Brasília- Um acordo entre todos os partidos garantiu ontem mais liberdade ao PT para adequar o Orçamento Geral da União de 2003 aos interesses do novo governo. Em nome do presidente eleito, Luiz Inácio Lula da Silva, a liderança do partido poderá apresentar emendas à proposta orçamentária até as vésperas da votação na Comissão Mista de Orçamento, prevista para meados de dezembro. Para os demais partidos, o prazo para emendas foi fixado em 12 de novembro, o que, na prática, concede ao futuro governo um mês a mais para alterar a proposta.
As alterações de última hora, no entanto, se restringirão aos gastos sociais, especialmente o reajuste para o salário mínimo. O prazo mais longo para o PT conciliar o Orçamento ao programa de governo foi assegurado por uma emenda ao parecer preliminar do relator-geral, senador Sérgio Machado (PMDB-CE), aprovada por unanimidade ontem à noite na Comissão Mista. A emenda foi uma iniciativa do relator. ``É uma manifestação de boa vontade com o novo presidente da República``, enfatizou Machado.
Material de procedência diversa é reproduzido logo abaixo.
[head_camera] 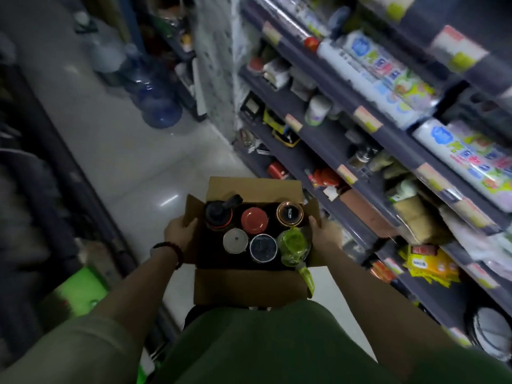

Por meio das emendas, os parlamentares ampliam os gastos previstos na proposta original do Orçamento - desde que indicadas as fontes de receitas - e remanejam as verbas. As emendas são selecionadas em duas etapas: a dos relatores setoriais, quando o Orçamento é dividido em dez grandes áreas; e na fase final, onde o relator-geral faz as últimas alterações antes de apresentar seu substitutivo para ser votado na Comissão Mista e depois no plenário do Congresso.